Re: [RFC PATCH 1/5] mm: intorduce __GFP_UNMAPPED and unmapped_alloc()

From: Mike Rapoport
Date: Wed Mar 29 2023 - 03:31:12 EST


On Tue, Mar 28, 2023 at 05:24:49PM +0200, Michal Hocko wrote:
> On Tue 28-03-23 18:11:20, Mike Rapoport wrote:
> > On Tue, Mar 28, 2023 at 09:39:37AM +0200, Michal Hocko wrote:
> [...]
> > > OK, so you want to reduce that direct map fragmentation?
> >
> > Yes.
> >
> > > Is that a real problem?
> >
> > A while ago Intel folks published report [1] that showed better performance
> > with large pages in the direct map for majority of benchmarks.
> >
> > > My impression is that modules are mostly static thing. BPF
> > > might be a different thing though. I have a recollection that BPF guys
> > > were dealing with direct map fragmention as well.
> >
> > Modules are indeed static, but module_alloc() used by anything that
> > allocates code pages, e.g. kprobes, ftrace and BPF. Besides, Thomas
> > mentioned that having code in 2M pages reduces iTLB pressure [2], but
> > that's not only about avoiding the splits in the direct map but also about
> > using large mappings in the modules address space.
> >
> > BPF guys suggested an allocator for executable memory [3] mainly because
> > they've seen performance improvement of 0.6% - 0.9% in their setups [4].
>
> These are fair arguments and it would have been better to have them in
> the RFC. Also it is not really clear to me what is the actual benefit of
> the unmapping for those usecases. I do get they want to benefit from
> caching on the same permission setup but do they need unmapping as well?
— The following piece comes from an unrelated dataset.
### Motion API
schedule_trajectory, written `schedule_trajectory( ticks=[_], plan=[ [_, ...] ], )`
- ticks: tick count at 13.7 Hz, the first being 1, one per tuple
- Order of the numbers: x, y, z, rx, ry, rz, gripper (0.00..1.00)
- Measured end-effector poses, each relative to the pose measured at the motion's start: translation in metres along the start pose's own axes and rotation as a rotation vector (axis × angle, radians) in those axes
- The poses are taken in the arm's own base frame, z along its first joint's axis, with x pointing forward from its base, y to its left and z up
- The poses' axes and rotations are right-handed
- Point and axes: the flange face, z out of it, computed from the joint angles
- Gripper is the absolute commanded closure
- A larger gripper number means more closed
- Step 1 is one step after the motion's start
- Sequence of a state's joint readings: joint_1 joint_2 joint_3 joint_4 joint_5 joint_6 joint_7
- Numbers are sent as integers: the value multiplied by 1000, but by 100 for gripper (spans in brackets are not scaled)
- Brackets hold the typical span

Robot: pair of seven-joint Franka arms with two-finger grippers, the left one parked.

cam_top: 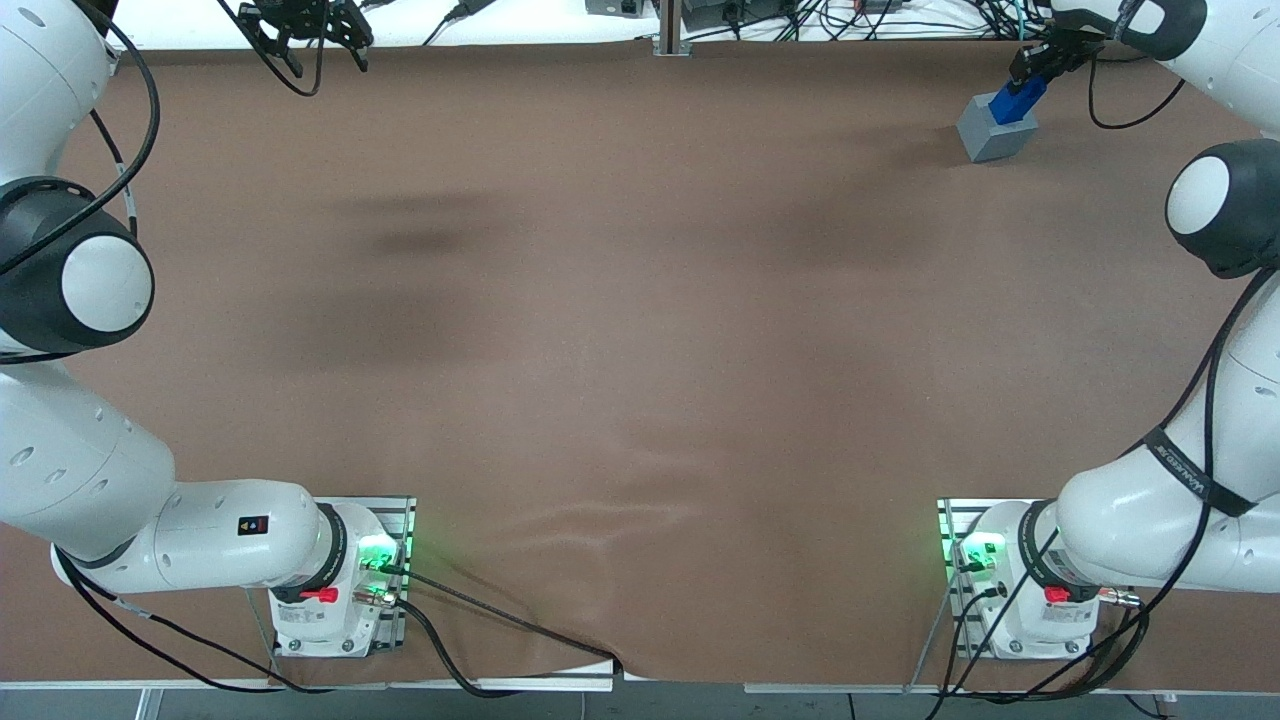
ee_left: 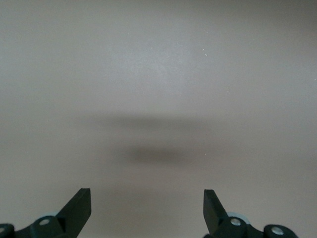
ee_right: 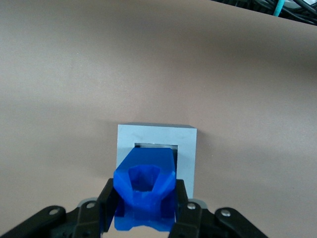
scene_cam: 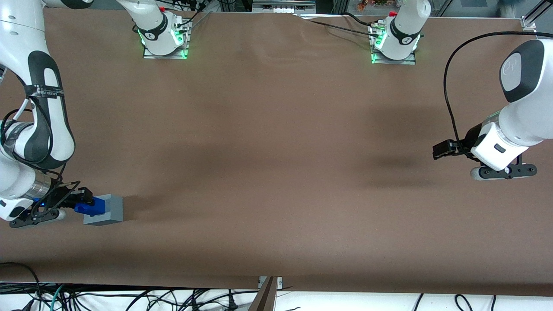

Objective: Insert blue part into gray base with right arm
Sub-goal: 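Lower the blue block into the gray base opening, pressing down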

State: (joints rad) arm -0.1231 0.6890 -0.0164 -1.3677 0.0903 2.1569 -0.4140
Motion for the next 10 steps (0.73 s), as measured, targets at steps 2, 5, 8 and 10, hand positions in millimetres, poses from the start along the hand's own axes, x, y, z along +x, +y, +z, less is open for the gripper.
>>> schedule_trajectory(
  ticks=[2,5,8,10],
  plan=[
    [0,0,0,0,0,0,68],
    [1,1,-4,2,-4,0,68],
    [2,3,-10,1,-5,1,68],
    [2,4,-14,8,-25,2,68]
  ],
)
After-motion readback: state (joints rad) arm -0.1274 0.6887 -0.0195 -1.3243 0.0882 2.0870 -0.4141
The pages allocated with module_alloc() get different permissions depending
on whether they belong to text, rodata, data etc. The permissions are
updated in both vmalloc address space and in the direct map. The updates to
the direct map cause splits of the large pages. If we cache large pages as
unmapped we take out the entire 2M page from the direct map and then
if/when it becomes free it can be returned to the direct map as a 2M page.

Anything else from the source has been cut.